De todas maneras, eso era una nimiedad, insuficiente para preocuparle. Sería estúpido si en un lugar semejante y en una compañía semejante se preocupara por nada. Ni siquiera se estaba preocupando de lo que estaban costando las vacaciones, y había decidido pagar no sólo sus gastos, sino también los de su mujer, y sorprenderla al final ofreciéndole sus ahorros tan intactos como cuando ella se había puesto en camino; y simplemente saber que le estaba preparando una sorpresa feliz le hacía sentirse más afectuoso que nunca hacia ella.
De hecho Mr. Wilkins, que había comenzado haciendo gala de su mejor comportamiento consciente y de acuerdo con lo planeado, lo mantuvo de forma inconsciente, y sin hacer ningún esfuerzo.
Y mientras tanto, uno por uno y con suavidad, iban cayendo los hermosos días dorados de la segunda semana, iguales en belleza a los de la primera, y, cada vez que el aire se movía, el aroma de los campos de judías en flor que cubrían la ladera de la colina situada detrás del pueblo llegaba hasta San Salvatore.

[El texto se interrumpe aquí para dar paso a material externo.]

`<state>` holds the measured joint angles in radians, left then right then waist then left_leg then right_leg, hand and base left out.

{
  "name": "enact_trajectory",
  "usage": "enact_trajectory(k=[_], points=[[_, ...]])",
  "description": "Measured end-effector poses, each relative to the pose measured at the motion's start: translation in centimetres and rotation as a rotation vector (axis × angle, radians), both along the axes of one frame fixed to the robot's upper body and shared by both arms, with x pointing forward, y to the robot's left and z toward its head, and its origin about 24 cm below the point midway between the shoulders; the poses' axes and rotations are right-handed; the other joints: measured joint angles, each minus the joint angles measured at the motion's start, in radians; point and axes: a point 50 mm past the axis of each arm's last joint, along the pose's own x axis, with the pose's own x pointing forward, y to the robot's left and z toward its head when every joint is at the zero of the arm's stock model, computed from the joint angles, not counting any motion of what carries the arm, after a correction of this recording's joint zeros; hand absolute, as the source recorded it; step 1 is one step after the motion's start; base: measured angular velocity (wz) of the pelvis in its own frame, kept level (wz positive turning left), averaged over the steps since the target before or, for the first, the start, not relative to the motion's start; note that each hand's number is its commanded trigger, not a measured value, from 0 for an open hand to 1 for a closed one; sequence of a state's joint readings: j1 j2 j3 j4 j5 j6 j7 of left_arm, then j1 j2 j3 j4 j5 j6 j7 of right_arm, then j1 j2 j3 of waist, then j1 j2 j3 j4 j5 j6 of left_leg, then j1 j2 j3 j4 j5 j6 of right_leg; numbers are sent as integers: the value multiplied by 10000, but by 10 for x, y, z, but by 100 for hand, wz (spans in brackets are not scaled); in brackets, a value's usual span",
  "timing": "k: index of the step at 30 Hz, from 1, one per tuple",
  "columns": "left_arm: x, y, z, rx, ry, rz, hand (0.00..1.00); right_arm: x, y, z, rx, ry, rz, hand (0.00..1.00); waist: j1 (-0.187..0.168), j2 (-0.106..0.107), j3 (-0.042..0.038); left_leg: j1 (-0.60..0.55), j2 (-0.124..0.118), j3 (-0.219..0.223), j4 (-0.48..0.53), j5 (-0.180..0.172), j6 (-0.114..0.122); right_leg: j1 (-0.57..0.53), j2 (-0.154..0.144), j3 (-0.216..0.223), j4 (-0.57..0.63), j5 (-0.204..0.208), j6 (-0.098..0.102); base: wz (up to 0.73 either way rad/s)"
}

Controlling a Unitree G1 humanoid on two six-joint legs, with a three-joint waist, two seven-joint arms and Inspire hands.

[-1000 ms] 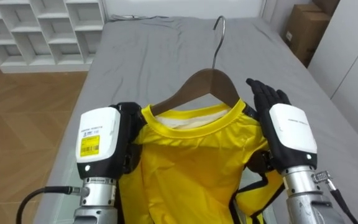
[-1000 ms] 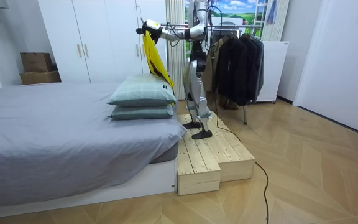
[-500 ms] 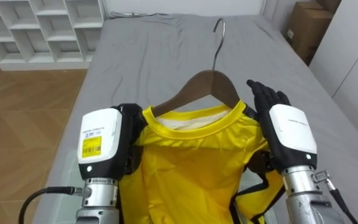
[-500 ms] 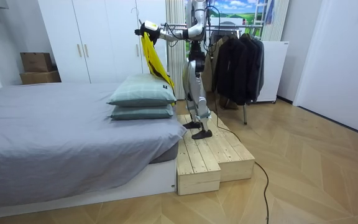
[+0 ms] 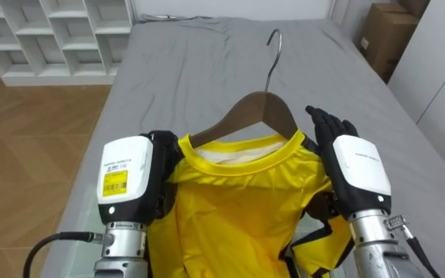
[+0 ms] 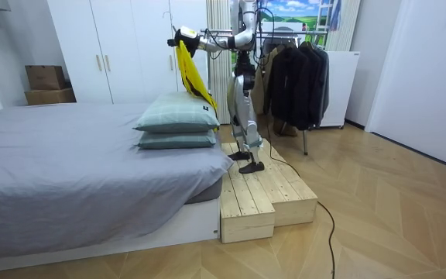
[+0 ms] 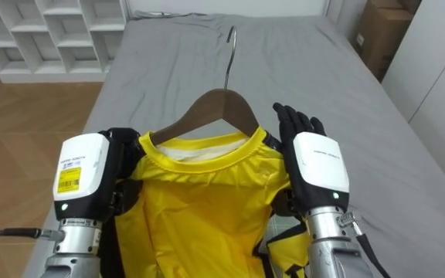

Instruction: Hang clothes

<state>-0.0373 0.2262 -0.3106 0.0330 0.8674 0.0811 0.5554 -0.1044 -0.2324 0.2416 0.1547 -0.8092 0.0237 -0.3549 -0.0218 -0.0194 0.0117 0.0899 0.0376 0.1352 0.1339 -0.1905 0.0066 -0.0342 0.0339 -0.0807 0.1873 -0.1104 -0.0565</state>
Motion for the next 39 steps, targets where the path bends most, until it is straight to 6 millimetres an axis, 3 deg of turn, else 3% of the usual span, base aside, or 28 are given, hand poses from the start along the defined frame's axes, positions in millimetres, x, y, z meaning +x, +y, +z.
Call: enact_trajectory(k=[39], points=[[0, 4, -1, 201, 38, 134, 100, 0, -7, -11, 90, 457, -305, 100, -102, -4, 0, -83, -10, -41, 17, 3, -3, 7, -5, -73, -29, 3, -5, 0]])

En el jardín, durante esa segunda semana, los narcisos de ojos de poeta desaparecieron de la hierba alta que bordeaba el sendero en zigzag, y unos gladiolos salvajes, esbeltos y de color rosa, ocuparon su lugar, claveles blancos florecieron en los márgenes, inundándolo con su aroma agridulce, y un arbusto en el que nadie se había fijado brotó en un estallido de gloria y fragancia, y era un arbusto de lilas moradas. Semejante confusión de primavera y verano resultaba increíble, excepto para aquellos que moraban en esos jardines. Todo parecía haber salido al mismo tiempo: todas las cosas que en Inglaterra se extienden mezquinamente a lo largo de seis meses, agolpadas en uno. Mrs. Wilkins encontró un día incluso prímulas en un rincón fresco de las colinas; y cuando las bajó hasta los geranios y heliotropos de San Salvatore, parecieron sentirse cohibidos.